Si d’une part, les jeunes cyclistes sont fort peu enclins à se soumettre à leurs supérieurs, c’est qu’au préalable, ces jeunes ne bénéficient d’aucune aide de la part de la fédération. Ces quelques 18 cyclistes togolais qui ont actuellement une licence, ne vivent pas de ce métier. Ils ne sont pas nourrit par la fédération. De même, leurs matériels leurs appartiennent. Ils s’enregistrent eux même auprès des clubs où ils s’occupent de leurs formations et des frais que cela peut engendrer. Les seules choses qu’ils bénéficient de la fédération, ce sont les primes de sélection pour les compétitions, ou encore à la veille desdites compétition, la fédération aident les jeunes sélectionnés avec « quelques pièces détachées » pour ceux qui ont besoin. « Nous sommes dans l’amateurisme encore. » reconnait le secrétaire. Pris isolément, la fédération n’a pas de matériels à proposer. Elle n’a pas un vélo.

Sauve-qui-peut                 

« Autrefois, les coureurs étaient dociles. Entretemps, les pays voisins nous craignaient. Mais maintenant, nous sommes arrivés à un niveau zéro ». Ce niveau zéro est marqué par l’organisation du tour cycliste qui revient onéreuse à une fédération, actuellement en quête de repères.
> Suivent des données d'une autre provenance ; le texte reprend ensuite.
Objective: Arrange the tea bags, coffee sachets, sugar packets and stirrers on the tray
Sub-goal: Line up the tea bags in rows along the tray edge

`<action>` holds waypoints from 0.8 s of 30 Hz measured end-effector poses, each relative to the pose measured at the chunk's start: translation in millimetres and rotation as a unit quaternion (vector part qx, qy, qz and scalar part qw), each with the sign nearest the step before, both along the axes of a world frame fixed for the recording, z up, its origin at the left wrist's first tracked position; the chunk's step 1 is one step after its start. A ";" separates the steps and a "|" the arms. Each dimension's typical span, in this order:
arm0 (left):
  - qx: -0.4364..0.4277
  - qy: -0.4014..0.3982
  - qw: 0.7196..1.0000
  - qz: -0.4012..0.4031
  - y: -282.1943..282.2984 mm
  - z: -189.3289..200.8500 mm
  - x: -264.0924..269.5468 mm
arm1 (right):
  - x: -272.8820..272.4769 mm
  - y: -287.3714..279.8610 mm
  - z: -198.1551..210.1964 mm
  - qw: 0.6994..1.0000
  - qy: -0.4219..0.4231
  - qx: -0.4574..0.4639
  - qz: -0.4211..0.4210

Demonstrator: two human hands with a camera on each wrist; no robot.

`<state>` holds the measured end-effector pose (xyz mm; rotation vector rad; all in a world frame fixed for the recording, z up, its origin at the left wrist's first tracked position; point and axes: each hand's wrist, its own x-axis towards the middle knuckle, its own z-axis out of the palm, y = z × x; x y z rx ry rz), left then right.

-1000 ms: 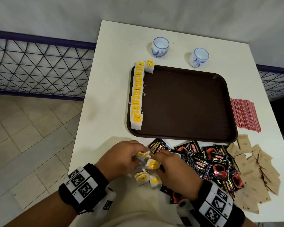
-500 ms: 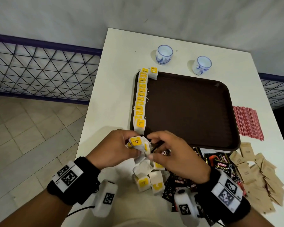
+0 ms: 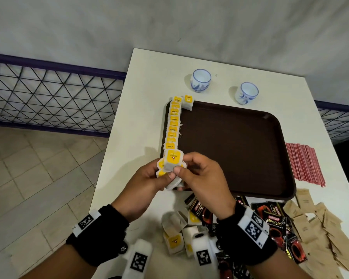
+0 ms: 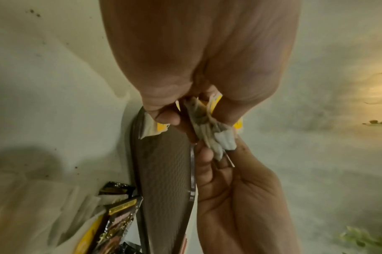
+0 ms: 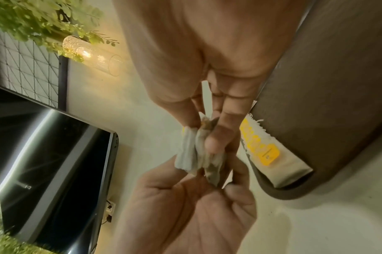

L’organisation d’un tour cycliste revient à plus de 40 millions de F CFA. Parfois, il arrive même qu’aux derniers moments, les choses soient modifiées. Un peu comme de la broderie, faite dans l’intention de trouver à chaque participant, de quoi ne pas rentrer les poches vides. Le cyclisme est un peu mal vu au Togo. C’est en réalité beaucoup de choses qui échappent à ce public hilare que les cyclistes dépassent dans leurs épreuves. Un manque de soutient alarmant. Chaque fois, le secrétaire avoue déposer des demandes de sponsoring qui restent toujours sans suite. N’eût été l’amour-passion d’un enseignant cycliste français du nom d’Henry Ducreux, à l’endroit de cette épreuve sportive, devenu par le temps promoteur du cyclisme togolais, cette histoire aurait déjà écrit sa dernière page. Puisqu’en fait, c’est lui qui cherche chaque fois à la veille de la compétition, du financement.

Le tour cycliste du Bénin et de RDC sont pour bientôt. Une délégation de six cyclistes et trois accompagnateurs togolais y prendront part. Au Togo, « le cyclisme, il faut en être passionné, pour le faire puisque déjà le matériel est coûteux. » Mais le haut de cette histoire c’est aussi, un futur imminent, que marqueront probablement les noms comme Akanga Raouf, Mensah Walter, Abino Amen, tous jeunes. Eux, ce sont les protégés de la fédération, leurs espoirs. Ils ont déjà été envoyés en Egypte pour renforcer leurs niveaux. « Abino Amen lui, fait des courses avec les séniors et arrivent parfois à les battre » comme pour espérer un Alberto Contador Togolais. Mais, cette histoire reste celle d’un enfant qui n’a biologiquement de père que de nom, obligé de faire parfois son chemin en mode solitaire : pas de chemin tracé, un orphelin puisque le bienfaiteur Ducreux n’est pas Togolais.